Task instructions ->
All the lines below need to be output exactly, apart from any images.

Dataset excerpt START

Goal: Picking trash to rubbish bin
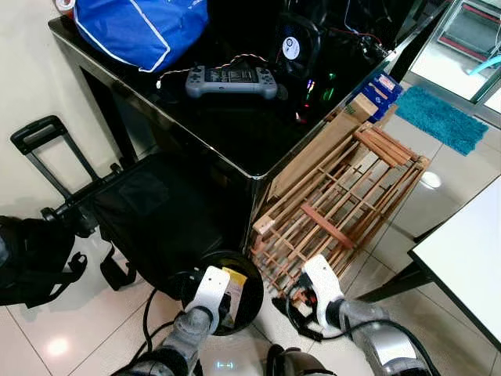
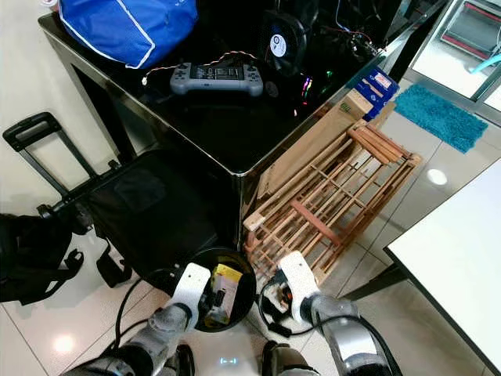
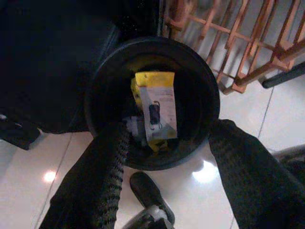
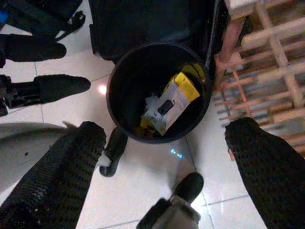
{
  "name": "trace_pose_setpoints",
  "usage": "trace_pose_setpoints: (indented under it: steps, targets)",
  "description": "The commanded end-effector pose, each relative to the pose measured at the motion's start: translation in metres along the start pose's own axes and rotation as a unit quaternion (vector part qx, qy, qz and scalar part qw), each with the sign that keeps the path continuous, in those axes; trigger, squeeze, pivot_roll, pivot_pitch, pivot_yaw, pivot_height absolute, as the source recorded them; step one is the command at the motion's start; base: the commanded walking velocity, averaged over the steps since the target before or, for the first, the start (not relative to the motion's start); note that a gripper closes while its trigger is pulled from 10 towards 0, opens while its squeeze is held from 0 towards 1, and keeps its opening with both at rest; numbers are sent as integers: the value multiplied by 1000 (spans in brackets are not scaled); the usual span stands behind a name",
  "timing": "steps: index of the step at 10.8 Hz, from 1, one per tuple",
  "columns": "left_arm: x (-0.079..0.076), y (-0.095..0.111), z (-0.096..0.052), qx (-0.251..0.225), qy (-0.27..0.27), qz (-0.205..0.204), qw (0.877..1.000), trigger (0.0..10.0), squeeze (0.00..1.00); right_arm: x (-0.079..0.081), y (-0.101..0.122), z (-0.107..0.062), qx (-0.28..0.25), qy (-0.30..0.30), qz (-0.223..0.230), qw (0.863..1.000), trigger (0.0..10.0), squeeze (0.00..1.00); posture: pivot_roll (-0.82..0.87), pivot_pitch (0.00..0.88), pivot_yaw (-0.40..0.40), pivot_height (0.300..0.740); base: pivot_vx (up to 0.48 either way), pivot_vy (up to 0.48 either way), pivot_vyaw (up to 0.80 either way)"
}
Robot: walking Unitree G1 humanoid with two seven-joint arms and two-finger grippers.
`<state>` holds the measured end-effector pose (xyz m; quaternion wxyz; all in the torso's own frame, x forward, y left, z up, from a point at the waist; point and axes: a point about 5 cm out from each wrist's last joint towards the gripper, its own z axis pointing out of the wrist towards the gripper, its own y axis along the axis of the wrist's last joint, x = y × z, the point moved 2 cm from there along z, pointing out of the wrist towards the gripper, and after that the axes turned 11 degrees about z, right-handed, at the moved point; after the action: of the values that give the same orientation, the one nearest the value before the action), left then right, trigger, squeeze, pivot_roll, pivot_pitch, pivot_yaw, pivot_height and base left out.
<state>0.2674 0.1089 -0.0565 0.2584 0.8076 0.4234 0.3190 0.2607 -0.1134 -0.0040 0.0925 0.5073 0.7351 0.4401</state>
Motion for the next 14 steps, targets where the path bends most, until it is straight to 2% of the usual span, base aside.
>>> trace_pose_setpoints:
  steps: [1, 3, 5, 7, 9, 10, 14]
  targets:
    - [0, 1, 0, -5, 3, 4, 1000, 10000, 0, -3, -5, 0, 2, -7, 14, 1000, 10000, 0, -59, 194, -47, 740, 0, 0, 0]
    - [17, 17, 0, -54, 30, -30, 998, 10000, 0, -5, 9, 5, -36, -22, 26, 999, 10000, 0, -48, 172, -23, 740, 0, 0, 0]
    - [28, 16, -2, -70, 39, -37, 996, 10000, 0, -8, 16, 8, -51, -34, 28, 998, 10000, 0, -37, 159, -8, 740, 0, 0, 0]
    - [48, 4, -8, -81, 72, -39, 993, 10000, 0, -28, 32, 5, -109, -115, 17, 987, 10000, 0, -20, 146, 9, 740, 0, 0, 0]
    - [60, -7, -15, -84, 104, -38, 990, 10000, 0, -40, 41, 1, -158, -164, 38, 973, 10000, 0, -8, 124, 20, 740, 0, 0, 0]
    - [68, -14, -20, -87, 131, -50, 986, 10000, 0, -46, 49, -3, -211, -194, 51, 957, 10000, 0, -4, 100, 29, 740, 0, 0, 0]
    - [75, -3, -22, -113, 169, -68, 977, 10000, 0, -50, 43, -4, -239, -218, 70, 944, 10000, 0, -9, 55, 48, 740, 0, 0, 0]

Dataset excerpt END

Output below ->
Goal: Picking trash to rubbish bin
{
  "name": "trace_pose_setpoints",
  "usage": "trace_pose_setpoints: (indented under it: steps, targets)",
  "description": "The commanded end-effector pose, each relative to the pose measured at the motion's start: translation in metres along the start pose's own axes and rotation as a unit quaternion (vector part qx, qy, qz and scalar part qw), each with the sign that keeps the path continuous, in those axes; trigger, squeeze, pivot_roll, pivot_pitch, pivot_yaw, pivot_height absolute, as the source recorded them; step one is the command at the motion's start; base: the commanded walking velocity, averaged over the steps since the target before or, for the first, the start (not relative to the motion's start); note that a gripper closes while its trigger is pulled from 10 towards 0, opens while its squeeze is held from 0 towards 1, and keeps its opening with both at rest; numbers are sent as integers: the value multiplied by 1000 (spans in brackets are not scaled); the usual span stands behind a name",
  "timing": "steps: index of the step at 10.8 Hz, from 1, one per tuple",
  "columns": "left_arm: x (-0.079..0.076), y (-0.095..0.111), z (-0.096..0.052), qx (-0.251..0.225), qy (-0.27..0.27), qz (-0.205..0.204), qw (0.877..1.000), trigger (0.0..10.0), squeeze (0.00..1.00); right_arm: x (-0.079..0.081), y (-0.101..0.122), z (-0.107..0.062), qx (-0.28..0.25), qy (-0.30..0.30), qz (-0.223..0.230), qw (0.863..1.000), trigger (0.0..10.0), squeeze (0.00..1.00); posture: pivot_roll (-0.82..0.87), pivot_pitch (0.00..0.88), pivot_yaw (-0.40..0.40), pivot_height (0.300..0.740); base: pivot_vx (up to 0.48 either way), pivot_vy (up to 0.48 either way), pivot_vyaw (up to 0.80 either way)"
}
Robot: walking Unitree G1 humanoid with two seven-joint arms and two-finger grippers.
`<state>` holds the measured end-effector pose (xyz m; quaternion wxyz; all in the torso's own frame, x forward, y left, z up, from a point at the waist; point and axes: a point about 5 cm out from each wrist's last joint towards the gripper, its own z axis pointing out of the wrist towards the gripper, its own y axis along the axis of the wrist's last joint, x = y × z, the point moved 2 cm from there along z, pointing out of the wrist towards the gripper, and after that the axes turned 11 degrees about z, right-handed, at the moved point; after the action: of the values that give the same orientation, the one nearest the value before the action), left then right, trigger, squeeze, pivot_roll, pivot_pitch, pivot_yaw, pivot_height and base left out.
<state>0.2674 0.1089 -0.0565 0.2584 0.8076 0.4234 0.3190 0.2607 -0.1134 -0.0040 0.0925 0.5073 0.7351 0.4401</state>
Motion for the next 14 steps, targets where the path bends most, until it is straight to 2% of the usual span, base aside.
>>> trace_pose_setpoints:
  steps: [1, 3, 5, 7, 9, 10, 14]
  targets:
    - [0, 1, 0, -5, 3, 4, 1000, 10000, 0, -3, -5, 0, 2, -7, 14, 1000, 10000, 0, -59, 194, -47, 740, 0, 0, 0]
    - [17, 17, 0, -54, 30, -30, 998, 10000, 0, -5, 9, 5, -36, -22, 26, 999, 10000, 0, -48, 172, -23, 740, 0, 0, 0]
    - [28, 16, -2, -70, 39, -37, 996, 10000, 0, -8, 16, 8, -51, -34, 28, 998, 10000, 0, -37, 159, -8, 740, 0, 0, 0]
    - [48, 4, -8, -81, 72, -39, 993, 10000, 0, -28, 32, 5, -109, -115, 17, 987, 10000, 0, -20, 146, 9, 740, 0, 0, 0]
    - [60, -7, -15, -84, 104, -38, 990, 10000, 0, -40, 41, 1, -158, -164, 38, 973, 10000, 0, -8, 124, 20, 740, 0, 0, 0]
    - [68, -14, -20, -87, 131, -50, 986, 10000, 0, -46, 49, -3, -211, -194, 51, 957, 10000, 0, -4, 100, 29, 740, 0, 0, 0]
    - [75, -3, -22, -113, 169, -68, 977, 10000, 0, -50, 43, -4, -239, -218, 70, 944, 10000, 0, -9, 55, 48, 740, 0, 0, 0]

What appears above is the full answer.